### Supplied material

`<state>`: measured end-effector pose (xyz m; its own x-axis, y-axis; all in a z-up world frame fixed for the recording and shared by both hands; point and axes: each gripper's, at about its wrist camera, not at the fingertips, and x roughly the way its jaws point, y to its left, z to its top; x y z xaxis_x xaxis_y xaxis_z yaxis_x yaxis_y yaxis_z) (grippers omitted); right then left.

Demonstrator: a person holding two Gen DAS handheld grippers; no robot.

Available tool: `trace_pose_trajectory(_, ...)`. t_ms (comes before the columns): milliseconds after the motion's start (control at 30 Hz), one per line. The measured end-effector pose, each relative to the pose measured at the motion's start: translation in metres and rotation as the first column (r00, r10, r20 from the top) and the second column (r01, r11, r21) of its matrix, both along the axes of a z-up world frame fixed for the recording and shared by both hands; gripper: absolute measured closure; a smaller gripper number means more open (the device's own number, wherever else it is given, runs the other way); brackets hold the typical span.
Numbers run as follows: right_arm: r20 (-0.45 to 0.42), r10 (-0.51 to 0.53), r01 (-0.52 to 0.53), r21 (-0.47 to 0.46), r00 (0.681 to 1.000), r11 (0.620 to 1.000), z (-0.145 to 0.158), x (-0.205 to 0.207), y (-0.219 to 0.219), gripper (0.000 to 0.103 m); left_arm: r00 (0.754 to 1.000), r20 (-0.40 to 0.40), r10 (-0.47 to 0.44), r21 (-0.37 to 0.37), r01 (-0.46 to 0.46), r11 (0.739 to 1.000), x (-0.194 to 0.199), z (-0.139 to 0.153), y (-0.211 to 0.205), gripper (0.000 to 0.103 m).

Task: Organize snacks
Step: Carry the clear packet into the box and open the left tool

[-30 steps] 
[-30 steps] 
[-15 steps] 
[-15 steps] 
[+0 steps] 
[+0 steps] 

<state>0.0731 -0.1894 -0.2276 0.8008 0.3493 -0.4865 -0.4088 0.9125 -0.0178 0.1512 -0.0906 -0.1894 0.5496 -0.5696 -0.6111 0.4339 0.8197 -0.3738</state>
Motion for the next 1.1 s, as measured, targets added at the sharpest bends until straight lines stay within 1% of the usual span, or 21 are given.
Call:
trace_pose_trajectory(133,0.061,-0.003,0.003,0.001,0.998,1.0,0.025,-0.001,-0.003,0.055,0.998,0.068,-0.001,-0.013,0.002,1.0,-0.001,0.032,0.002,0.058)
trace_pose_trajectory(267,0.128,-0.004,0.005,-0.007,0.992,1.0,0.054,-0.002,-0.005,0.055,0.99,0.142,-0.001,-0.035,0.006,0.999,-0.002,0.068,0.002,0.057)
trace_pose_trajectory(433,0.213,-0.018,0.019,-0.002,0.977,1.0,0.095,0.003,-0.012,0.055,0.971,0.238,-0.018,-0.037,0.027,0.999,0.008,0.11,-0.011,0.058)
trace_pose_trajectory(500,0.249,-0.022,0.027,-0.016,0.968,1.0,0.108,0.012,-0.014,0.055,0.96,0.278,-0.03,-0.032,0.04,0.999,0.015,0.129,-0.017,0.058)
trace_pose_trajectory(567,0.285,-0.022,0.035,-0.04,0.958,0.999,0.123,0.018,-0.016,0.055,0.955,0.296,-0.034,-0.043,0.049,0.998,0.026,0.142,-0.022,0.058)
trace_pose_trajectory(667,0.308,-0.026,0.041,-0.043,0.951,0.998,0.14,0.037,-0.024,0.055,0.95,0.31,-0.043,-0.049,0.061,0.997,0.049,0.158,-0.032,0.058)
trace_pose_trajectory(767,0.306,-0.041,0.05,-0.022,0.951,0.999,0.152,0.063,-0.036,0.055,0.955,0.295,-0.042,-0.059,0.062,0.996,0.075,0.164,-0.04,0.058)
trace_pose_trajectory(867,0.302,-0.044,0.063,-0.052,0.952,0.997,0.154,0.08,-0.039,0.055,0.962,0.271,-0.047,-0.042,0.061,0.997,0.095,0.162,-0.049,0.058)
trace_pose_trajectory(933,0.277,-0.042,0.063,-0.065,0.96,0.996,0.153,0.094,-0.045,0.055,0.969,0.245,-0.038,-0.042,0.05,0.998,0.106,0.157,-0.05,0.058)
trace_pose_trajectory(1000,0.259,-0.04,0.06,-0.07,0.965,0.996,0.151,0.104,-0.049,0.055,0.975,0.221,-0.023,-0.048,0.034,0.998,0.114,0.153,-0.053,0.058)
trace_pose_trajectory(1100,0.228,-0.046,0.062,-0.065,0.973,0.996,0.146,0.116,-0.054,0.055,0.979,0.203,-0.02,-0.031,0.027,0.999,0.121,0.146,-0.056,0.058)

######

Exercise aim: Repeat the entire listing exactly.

Answer box:
`<state>`: measured end-effector pose (xyz m; its own x-axis, y-axis; all in a z-up world frame fixed for the recording and shared by both hands; point and axes: each gripper's, at about its wrist camera, not at the fingertips, and x roughly the way its jaws point, y to its left, z to its top; x y z xaxis_x xaxis_y xaxis_z yaxis_x yaxis_y yaxis_z) (grippers omitted); right then left.

Demonstrator: a person holding two Gen DAS handheld grippers; no robot.

Available tool: `trace_pose_trajectory(_, ...)`. t_ms (comes before the columns): milliseconds after the motion's start (control at 30 Hz), one per line. The measured end-effector pose, each relative to the pose measured at the motion's start: translation in metres and rotation as the first column (r00, r10, r20 from the top) and the second column (r01, r11, r21) of its matrix, both along the axes of a z-up world frame fixed for the recording and shared by both hands; gripper: absolute measured closure; a smaller gripper number means more open (the device's own number, wherever else it is given, runs the other way); brackets hold the typical span.
Numbers run as follows: right_arm: r20 (-0.45 to 0.42), r10 (-0.51 to 0.53), r01 (-0.52 to 0.53), r21 (-0.47 to 0.46), r00 (0.681 to 1.000), r11 (0.620 to 1.000), z (-0.145 to 0.158), x (-0.205 to 0.207), y (-0.219 to 0.219), gripper (0.000 to 0.103 m); left_arm: r00 (0.754 to 1.000), r20 (-0.40 to 0.40), r10 (-0.47 to 0.44), r21 (-0.37 to 0.37), r01 (-0.46 to 0.46), r11 (0.739 to 1.000), x (-0.194 to 0.199), z (-0.139 to 0.153), y (-0.211 to 0.205), gripper (0.000 to 0.103 m).

Task: Organize snacks
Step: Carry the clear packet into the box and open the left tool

[-30 steps] 
[-30 steps] 
[-15 steps] 
[-15 steps] 
[+0 steps] 
[+0 steps] 

<state>0.0731 -0.1894 -0.2276 0.8008 0.3493 -0.4865 -0.4088 0.9125 -0.0178 0.1512 -0.0906 -0.1894 0.5496 -0.5696 -0.6111 0.4339 0.8197 -0.3738</state>
Motion for the next 1.1 s, as measured, targets added at the sharpest bends until straight lines stay within 1% of the usual span, or 21 are given.
Call:
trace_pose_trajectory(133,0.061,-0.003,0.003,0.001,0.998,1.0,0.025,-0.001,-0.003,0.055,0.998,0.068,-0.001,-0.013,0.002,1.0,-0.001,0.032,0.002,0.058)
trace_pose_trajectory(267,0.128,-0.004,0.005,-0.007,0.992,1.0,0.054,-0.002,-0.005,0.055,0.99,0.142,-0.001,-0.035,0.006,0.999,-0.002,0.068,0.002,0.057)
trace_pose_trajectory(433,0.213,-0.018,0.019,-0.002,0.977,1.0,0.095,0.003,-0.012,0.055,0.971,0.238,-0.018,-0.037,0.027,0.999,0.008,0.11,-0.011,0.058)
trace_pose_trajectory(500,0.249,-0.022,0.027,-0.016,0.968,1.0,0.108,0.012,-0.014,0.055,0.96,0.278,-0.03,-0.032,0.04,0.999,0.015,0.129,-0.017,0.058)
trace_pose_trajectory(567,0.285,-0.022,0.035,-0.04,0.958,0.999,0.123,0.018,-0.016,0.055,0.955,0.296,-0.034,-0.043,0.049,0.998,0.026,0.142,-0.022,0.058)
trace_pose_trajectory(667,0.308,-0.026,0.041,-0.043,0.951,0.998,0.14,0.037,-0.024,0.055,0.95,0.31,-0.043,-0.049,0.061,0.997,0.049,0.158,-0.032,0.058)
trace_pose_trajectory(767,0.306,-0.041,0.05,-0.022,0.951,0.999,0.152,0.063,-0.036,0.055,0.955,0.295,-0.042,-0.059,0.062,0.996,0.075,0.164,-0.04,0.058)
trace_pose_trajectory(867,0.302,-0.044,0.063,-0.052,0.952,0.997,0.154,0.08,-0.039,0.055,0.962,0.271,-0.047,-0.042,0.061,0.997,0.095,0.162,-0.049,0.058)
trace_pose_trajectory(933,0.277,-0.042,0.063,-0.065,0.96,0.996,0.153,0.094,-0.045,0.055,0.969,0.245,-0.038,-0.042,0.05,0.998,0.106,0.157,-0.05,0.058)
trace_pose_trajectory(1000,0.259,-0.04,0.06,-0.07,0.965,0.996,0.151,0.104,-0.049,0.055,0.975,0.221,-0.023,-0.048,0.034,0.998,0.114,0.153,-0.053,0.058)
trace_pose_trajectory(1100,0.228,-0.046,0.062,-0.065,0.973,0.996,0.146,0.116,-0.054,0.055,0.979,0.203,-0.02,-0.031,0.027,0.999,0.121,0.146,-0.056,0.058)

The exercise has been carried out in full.